Jakarta (ANTARA) -
"Ironisnya, pemain Indonesia yang tidak mampu mengendalikan emosi adalah para pemain kunci yang punya pengalaman main di timnas senior. Mereka adalah pilar tim yang seharusnya jadi mentor bagi para pemain debutan timnas," kata Bung Kus kepada ANTARA di Jakarta, Minggu.
Dia menjelaskan kematangan emosional yang kurang akhirnya merugikan tim karena satu pemain terkena kartu merah yang membuat kekuatan tim melemah dan akhirnya kalah.
Penyebab kedua adalah kegagalan memahami situasi persaingan pada fase grup, kata dia.
Jajaran pelatih, kata Bung Kus, terlalu bernafsu ingin mengalahkan Filipina, sedangkan untuk lolos ke semifinal tidak harus menang.
Hal itu terlihat saat pelatih Shin Tae-yong tidak memasukkan bek tambahan pada babak kedua, guna menambal posisi bertahan yang ditinggal oleh Muhammad Ferarri karena terkena kartu merah.
Shin justru mengganti striker dengan penyerang lainn yang selama turnamen ini tumpul.
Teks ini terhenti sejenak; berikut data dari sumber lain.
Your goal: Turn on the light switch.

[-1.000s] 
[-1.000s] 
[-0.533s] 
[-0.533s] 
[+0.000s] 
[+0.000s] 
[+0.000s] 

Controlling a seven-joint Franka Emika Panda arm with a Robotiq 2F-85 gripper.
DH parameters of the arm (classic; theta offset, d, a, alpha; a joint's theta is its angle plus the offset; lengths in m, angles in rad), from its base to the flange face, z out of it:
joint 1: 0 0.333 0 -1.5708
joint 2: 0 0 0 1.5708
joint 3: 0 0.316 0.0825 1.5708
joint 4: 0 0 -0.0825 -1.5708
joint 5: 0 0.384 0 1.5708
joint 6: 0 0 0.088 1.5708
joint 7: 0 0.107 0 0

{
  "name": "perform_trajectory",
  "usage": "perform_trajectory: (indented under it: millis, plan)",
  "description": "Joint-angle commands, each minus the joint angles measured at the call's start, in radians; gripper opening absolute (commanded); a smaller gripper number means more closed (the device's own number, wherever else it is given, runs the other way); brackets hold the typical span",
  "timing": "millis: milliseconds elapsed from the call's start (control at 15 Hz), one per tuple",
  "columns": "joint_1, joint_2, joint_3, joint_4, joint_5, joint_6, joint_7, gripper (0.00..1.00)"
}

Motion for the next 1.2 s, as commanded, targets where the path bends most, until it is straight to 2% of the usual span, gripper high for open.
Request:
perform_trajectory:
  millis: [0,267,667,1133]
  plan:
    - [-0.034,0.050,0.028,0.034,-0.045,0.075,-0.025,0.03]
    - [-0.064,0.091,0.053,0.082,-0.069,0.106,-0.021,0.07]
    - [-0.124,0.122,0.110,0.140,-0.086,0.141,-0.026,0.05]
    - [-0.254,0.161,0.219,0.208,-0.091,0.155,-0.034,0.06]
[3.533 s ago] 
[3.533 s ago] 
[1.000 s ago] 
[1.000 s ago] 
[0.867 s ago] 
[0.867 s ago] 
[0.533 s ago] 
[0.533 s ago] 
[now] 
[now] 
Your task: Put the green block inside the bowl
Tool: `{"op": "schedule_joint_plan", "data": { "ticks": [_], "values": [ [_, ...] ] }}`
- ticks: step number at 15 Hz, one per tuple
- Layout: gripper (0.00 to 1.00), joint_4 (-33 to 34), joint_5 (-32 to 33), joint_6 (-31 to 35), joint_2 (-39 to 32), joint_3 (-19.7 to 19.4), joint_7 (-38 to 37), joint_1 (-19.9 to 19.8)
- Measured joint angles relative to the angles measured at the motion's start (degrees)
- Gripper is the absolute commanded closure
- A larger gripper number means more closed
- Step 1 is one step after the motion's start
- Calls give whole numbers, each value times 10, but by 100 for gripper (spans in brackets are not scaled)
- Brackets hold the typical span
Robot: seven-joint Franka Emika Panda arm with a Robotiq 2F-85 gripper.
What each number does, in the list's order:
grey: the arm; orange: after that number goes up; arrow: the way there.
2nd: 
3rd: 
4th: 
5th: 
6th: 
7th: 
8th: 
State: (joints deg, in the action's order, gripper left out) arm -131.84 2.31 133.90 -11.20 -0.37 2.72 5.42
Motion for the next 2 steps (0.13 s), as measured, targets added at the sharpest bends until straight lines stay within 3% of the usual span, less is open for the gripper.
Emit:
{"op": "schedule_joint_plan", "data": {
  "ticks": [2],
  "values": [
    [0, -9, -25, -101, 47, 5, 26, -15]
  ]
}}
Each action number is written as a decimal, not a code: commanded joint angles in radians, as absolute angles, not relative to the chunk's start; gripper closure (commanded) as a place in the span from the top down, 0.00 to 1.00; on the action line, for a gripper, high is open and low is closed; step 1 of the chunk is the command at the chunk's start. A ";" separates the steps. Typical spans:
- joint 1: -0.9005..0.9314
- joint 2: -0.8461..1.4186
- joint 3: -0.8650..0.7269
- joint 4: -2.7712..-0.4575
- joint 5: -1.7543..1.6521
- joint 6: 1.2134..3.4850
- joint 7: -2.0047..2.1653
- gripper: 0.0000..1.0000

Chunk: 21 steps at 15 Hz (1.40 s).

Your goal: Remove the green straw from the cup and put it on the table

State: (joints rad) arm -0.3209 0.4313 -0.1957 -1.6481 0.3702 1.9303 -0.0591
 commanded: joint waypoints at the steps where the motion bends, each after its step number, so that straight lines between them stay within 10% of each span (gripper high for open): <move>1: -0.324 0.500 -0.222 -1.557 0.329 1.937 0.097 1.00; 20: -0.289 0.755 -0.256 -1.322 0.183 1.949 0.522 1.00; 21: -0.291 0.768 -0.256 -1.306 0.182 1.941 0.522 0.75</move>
Padahal saat yang sama pada menit ke-55 pertandingan lain, Vietnam sudah unggul 2-0 lawan Myanmar.
Pengamat senior itu menambahkan, lebih memperkuat pertahanan adalah jalan paling realistis untuk memaksa Filipina bermain imbang, tetapi pelatih timnas memilih jalan lain.
Akhirnya malapetaka datang pada menit ke-63. Skuad Garuda kebobolan dari titik penalti akibat kesalahan di lini pertahanan.
Berbagai perubahan dengan pergantian pemain kemudian dibuat pelatih. Tetapi tak banyak membawa hasil karena lini depan memang kurang tajam selama Piala AFF tahun ini.
Dengan hasil tersebut, Indonesia mengubur mimpinya lolos ke semifinal ASEAN Cup 2024.